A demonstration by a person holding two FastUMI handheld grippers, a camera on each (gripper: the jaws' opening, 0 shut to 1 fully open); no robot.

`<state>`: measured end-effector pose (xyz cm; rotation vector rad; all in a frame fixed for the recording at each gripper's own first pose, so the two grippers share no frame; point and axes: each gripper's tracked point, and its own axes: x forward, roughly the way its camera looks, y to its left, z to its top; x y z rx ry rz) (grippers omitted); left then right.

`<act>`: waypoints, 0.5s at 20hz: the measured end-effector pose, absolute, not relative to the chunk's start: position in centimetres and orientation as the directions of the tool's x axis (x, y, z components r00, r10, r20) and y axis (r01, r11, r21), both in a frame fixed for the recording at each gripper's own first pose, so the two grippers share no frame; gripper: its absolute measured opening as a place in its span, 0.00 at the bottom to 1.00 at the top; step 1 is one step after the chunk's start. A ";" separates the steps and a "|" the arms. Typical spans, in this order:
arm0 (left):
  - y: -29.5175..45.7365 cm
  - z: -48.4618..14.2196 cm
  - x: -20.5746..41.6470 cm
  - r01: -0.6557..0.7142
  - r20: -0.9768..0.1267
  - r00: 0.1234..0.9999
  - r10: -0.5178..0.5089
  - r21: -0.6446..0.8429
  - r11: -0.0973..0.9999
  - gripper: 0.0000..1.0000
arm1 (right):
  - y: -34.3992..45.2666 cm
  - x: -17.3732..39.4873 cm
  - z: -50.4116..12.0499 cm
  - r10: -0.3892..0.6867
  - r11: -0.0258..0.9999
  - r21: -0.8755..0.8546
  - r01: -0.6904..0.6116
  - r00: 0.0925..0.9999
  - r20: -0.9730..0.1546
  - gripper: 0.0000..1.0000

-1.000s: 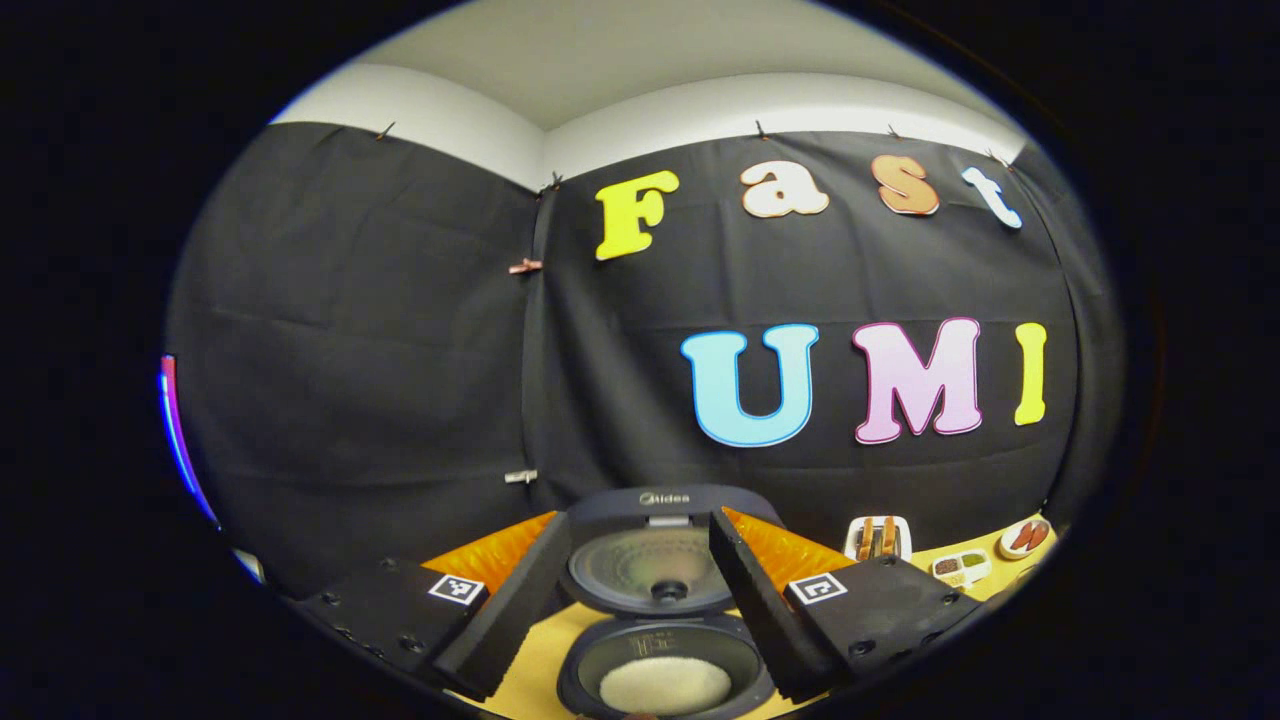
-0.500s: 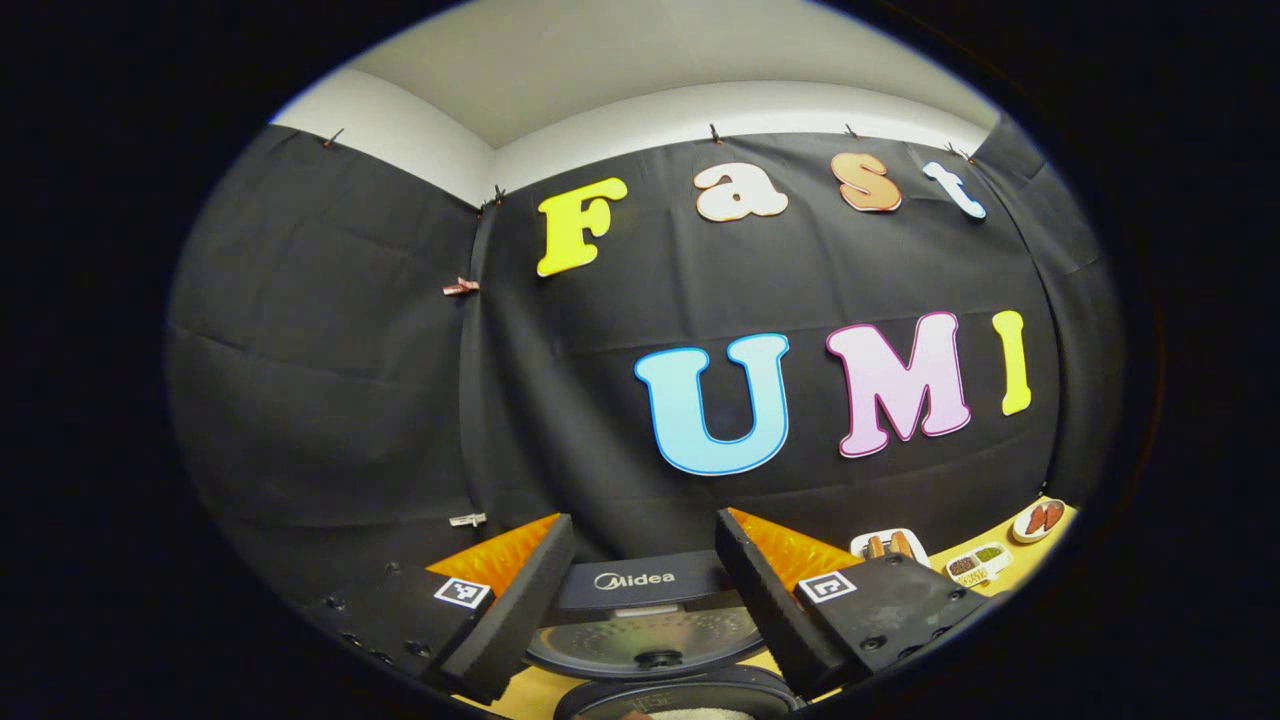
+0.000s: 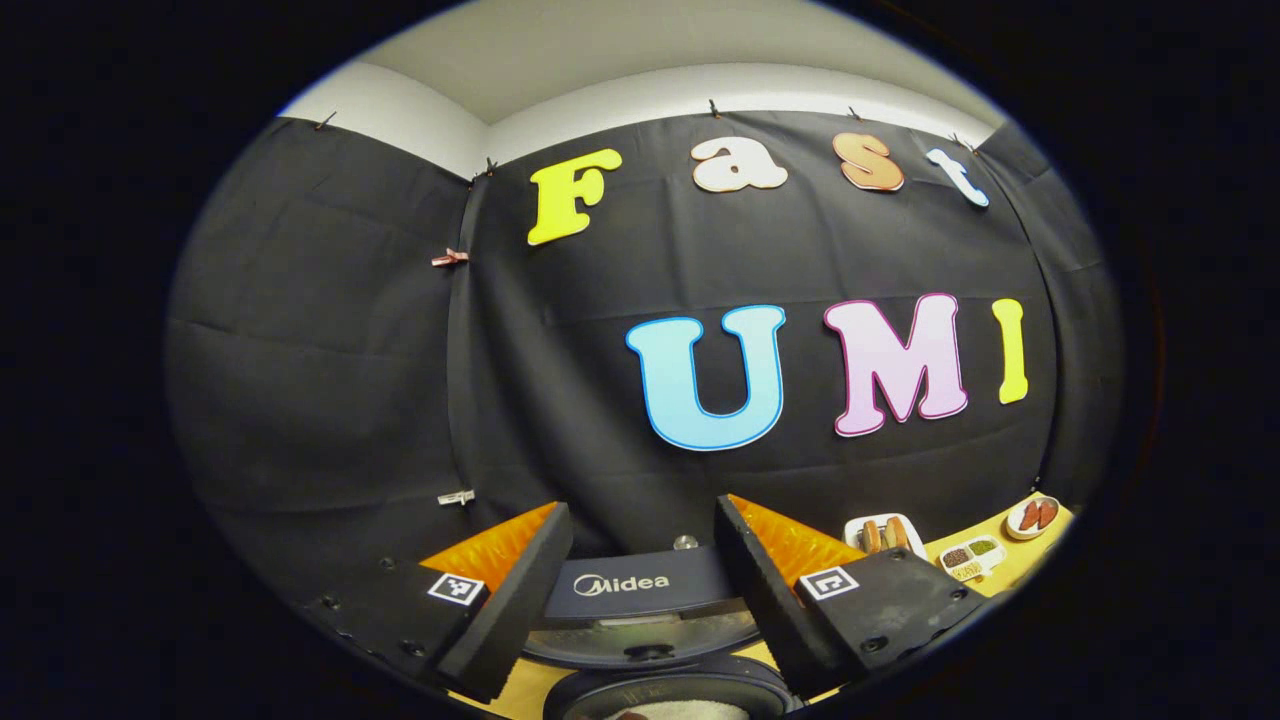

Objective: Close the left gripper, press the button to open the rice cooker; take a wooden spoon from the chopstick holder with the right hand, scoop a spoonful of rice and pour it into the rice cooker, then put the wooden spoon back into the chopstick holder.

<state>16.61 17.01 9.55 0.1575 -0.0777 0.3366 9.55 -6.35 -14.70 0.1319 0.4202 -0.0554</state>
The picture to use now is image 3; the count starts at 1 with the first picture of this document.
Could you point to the red meat slice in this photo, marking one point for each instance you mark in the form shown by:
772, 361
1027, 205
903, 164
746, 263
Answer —
1047, 513
1029, 516

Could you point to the white toaster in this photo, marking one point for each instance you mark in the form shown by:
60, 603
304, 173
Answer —
853, 528

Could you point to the toasted bread slice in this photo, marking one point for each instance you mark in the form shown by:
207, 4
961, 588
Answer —
872, 537
897, 533

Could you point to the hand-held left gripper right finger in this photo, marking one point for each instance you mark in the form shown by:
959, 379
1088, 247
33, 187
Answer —
765, 610

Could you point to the white rice heap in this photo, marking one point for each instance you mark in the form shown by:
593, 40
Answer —
700, 713

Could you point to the small white plate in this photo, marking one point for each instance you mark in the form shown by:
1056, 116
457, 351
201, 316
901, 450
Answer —
1015, 531

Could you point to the black backdrop cloth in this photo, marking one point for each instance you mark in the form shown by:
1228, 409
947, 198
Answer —
350, 350

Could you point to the black rice cooker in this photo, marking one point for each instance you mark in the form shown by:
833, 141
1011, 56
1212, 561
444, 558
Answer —
700, 590

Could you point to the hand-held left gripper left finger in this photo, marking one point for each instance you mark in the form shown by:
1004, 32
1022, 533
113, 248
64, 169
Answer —
520, 610

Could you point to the wooden clothespin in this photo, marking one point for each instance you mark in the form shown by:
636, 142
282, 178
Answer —
450, 257

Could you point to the white divided grain dish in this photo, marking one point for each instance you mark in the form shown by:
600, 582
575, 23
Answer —
972, 567

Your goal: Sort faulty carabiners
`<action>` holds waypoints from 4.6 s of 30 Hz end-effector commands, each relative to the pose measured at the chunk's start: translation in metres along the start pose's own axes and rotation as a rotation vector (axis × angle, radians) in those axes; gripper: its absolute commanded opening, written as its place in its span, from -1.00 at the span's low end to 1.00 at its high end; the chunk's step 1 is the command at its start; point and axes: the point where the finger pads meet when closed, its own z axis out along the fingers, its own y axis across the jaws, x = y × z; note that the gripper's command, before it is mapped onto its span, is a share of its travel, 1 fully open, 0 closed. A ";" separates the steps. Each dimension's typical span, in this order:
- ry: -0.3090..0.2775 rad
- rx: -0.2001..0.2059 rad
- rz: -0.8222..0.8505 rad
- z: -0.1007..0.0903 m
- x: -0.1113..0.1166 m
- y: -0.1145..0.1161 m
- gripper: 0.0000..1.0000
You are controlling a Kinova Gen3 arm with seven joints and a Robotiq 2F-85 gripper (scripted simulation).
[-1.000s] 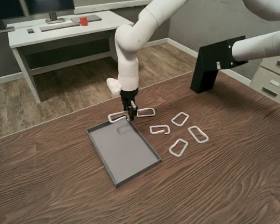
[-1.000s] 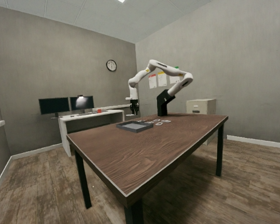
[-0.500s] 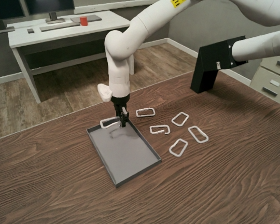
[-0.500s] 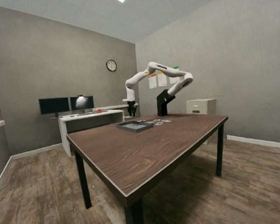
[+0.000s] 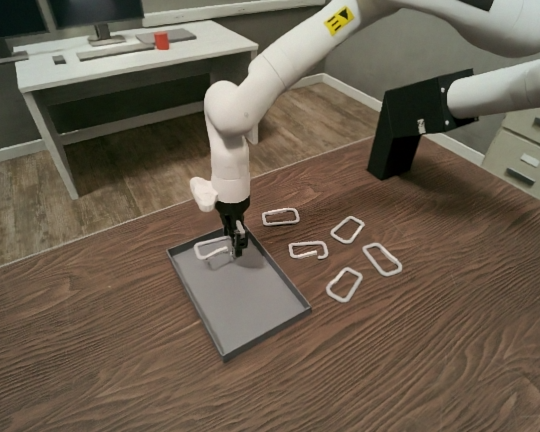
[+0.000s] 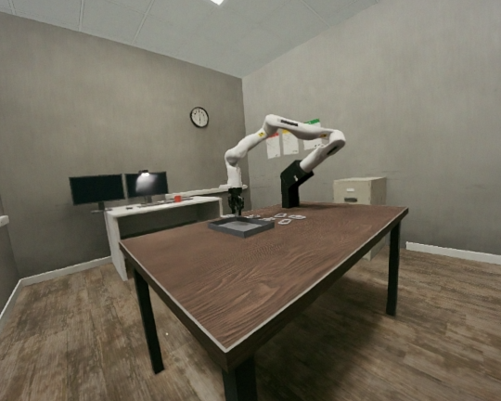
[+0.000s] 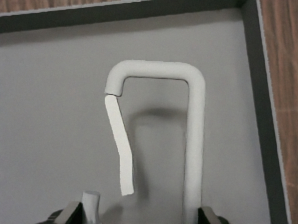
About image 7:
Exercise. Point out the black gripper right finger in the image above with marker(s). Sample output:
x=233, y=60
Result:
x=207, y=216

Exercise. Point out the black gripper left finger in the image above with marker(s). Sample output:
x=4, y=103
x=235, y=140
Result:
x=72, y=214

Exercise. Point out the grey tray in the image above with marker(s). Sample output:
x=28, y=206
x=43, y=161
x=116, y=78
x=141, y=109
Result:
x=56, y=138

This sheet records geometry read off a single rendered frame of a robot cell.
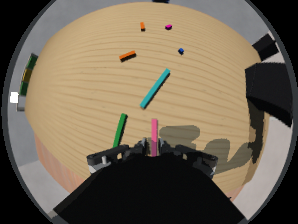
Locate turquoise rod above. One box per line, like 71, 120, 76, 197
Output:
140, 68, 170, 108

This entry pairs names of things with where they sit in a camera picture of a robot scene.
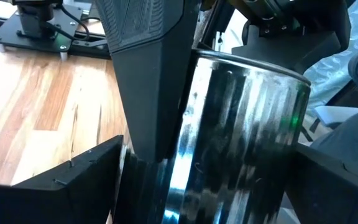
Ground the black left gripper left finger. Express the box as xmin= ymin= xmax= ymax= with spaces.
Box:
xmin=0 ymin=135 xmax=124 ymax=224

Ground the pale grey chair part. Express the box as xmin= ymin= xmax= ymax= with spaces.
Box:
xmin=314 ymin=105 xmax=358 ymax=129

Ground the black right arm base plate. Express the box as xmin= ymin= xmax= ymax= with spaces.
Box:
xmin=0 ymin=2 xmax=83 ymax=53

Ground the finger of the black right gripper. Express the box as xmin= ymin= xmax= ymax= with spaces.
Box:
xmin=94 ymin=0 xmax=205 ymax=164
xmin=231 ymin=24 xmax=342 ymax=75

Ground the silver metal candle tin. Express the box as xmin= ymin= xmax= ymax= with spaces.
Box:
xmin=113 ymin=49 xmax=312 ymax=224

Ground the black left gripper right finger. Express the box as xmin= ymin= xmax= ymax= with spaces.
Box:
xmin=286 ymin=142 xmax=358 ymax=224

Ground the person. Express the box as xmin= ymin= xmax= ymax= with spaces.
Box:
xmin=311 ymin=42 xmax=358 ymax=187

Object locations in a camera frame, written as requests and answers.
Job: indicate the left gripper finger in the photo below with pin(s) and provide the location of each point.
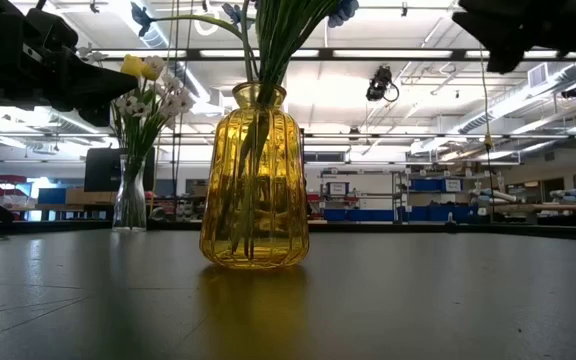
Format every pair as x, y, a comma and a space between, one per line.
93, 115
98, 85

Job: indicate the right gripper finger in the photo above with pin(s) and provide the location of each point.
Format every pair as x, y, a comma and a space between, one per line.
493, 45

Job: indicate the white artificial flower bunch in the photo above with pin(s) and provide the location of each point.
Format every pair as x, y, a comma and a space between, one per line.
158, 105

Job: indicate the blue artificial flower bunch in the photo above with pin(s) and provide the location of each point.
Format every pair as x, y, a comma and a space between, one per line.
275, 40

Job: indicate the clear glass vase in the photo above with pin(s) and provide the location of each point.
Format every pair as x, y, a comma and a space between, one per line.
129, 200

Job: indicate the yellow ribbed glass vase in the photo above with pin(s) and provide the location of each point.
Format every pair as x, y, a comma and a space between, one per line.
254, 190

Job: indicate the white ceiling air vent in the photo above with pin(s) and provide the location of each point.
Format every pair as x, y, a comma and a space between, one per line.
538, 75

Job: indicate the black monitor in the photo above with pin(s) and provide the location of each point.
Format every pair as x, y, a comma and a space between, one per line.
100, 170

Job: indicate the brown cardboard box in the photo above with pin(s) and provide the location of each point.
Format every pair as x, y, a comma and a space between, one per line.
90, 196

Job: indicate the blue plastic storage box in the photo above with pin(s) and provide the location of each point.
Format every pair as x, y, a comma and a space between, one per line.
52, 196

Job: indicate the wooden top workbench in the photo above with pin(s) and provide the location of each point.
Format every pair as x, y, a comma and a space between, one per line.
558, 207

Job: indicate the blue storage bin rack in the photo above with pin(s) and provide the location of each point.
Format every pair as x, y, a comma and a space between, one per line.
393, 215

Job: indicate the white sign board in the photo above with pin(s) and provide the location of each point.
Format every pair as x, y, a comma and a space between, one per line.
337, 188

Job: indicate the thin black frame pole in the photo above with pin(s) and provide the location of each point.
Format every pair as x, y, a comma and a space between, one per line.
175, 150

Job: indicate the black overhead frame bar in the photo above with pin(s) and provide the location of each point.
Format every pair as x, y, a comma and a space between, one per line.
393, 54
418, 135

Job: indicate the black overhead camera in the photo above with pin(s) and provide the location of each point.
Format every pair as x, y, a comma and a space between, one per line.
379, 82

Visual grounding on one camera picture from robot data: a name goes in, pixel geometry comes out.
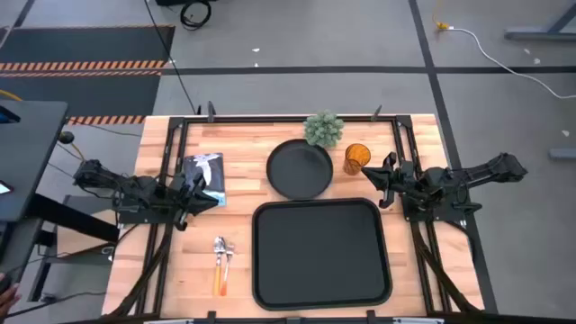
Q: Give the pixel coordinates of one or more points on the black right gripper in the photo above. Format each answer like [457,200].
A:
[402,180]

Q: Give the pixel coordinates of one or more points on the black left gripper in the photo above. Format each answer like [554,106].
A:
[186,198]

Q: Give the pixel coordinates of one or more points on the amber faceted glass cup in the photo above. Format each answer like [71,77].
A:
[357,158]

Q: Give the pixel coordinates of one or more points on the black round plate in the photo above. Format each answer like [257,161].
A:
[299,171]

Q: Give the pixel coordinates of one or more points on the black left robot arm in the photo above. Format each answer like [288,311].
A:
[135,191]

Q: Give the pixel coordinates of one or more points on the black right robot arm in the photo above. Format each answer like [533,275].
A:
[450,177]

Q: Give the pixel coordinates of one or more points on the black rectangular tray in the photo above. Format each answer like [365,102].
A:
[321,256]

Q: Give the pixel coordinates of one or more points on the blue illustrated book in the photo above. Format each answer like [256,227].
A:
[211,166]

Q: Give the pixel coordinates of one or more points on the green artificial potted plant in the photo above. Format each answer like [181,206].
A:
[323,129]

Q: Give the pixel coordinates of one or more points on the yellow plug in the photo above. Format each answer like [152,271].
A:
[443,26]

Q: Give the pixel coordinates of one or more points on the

---

:: THE PROBLEM ::
Above are the records; print exactly the lines from the line with "x=233, y=60" to the line with "This sheet records", including both, and nothing else.

:: SOLUTION TO THIS EXERCISE ::
x=233, y=60
Result:
x=207, y=216

Exercise. Point out the black gripper left finger in the image above with marker(s). Sample output:
x=4, y=103
x=235, y=140
Result:
x=72, y=214

Exercise. Point out the grey tray in the image above with marker(s). Sample output:
x=28, y=206
x=43, y=161
x=116, y=78
x=141, y=109
Result:
x=56, y=138

This sheet records geometry read off a single rendered frame of a robot cell.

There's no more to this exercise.